FIPs and SIPs • Approved CAIR SIPs will have no effect once CAIR sunsets. • EPA promulgated CSAPR Federal Implementation Plans to remain in place until/unless states have approved State Implementation Plans which could include: • Abbreviated CSAPR SIP to address allocation methodology only • Allowance allocation process only for 2013 • Full CSAPR SIP • Totally replace CSAPR with program to achieve required reductions • States may allocate allowances to CSAPR-covered units or “other entities.” States may address all or any one of the programs in a SIP and remain under the FIP for all or any of the programs. • Total amount of allowances allocated cannot exceed the budget, and state must adhere to EPA’s schedule for recordation purposes.
FIPs and SIPs • State can bring in small EGUs (generator with a nameplate capacity equal to or greater than 15 MWe producing electricity for sale) but not non-EGUs. • For large non-EGUs, EPA will help states figure out how to meet NOx SIP Call obligations. • “States may want to address the CAIR NOX banks when developing the Transport Rule allowance allocations for control periods after 2012…” in SIP revisions under the budget.

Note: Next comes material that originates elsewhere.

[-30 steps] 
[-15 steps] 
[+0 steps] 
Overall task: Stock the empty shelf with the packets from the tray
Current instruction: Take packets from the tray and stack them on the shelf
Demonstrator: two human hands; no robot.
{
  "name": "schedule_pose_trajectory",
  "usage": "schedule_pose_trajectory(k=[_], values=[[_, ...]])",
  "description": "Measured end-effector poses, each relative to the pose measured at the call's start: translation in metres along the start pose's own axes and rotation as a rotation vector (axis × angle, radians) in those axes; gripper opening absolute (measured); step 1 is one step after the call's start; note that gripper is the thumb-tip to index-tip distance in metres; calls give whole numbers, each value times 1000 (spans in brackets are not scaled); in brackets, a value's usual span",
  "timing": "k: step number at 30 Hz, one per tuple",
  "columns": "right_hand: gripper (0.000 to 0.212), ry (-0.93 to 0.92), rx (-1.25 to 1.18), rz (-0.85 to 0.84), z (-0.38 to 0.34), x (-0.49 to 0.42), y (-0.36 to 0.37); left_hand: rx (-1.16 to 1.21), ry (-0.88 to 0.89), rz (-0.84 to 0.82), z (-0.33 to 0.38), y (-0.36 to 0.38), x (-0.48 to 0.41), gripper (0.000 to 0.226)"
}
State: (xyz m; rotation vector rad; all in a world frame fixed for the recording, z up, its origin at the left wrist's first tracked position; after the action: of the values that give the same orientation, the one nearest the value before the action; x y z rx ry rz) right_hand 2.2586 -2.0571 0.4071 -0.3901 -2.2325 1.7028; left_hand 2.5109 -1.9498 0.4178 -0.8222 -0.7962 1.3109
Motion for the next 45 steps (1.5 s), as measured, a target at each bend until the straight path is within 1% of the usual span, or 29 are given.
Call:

FIPs and SIPs • FIP will be in place for 2012. • For 2013 only, state can use narrower SIP revision, existing units only, if EPA is notified within 70 days after CSAPR publication and submit SIP revision to EPA by April 1, 2012. • SIP submittal deadlines: Dec. 1, 2012 for 2014 and 2015, Dec. 1, 2013 for 2016 and 2017, etc. • State must submit allowances to EPA by June 1, 2013 for 2014 and 2015, July 1, 2014 for 2016 and 2017, etc. • Pennsylvania does not have current regulatory authority to make allocations under CSAPR.
Related Requirements • Interaction with existing PA rules will need to be analyzed. • EPA intends to conduct a technical analysis to determine if CSAPR satisfies Regional Haze BART-related requirements. • States will have the obligation to determine whether compliance with the Transport Rule would satisfy RACT requirements for EGUs in any nonattainment areas.
CSAPR 2, 3, etc. • CSAPR lays out a process for determining each upwind state's emissions control responsibility. Each time the NAAQS are changed, EPA can apply this process and determine if interstate pollution transport contributes to the air quality problem and whether new emission reductions will be required from upwind states. • EPA has not yet determined whether the new fine particle NAAQS, currently scheduled to be proposed summer 2011, and the reconsidered ozone NAAQS, currently scheduled to be finalized in August 2011, will trigger additional emission reduction requirements from upwind states.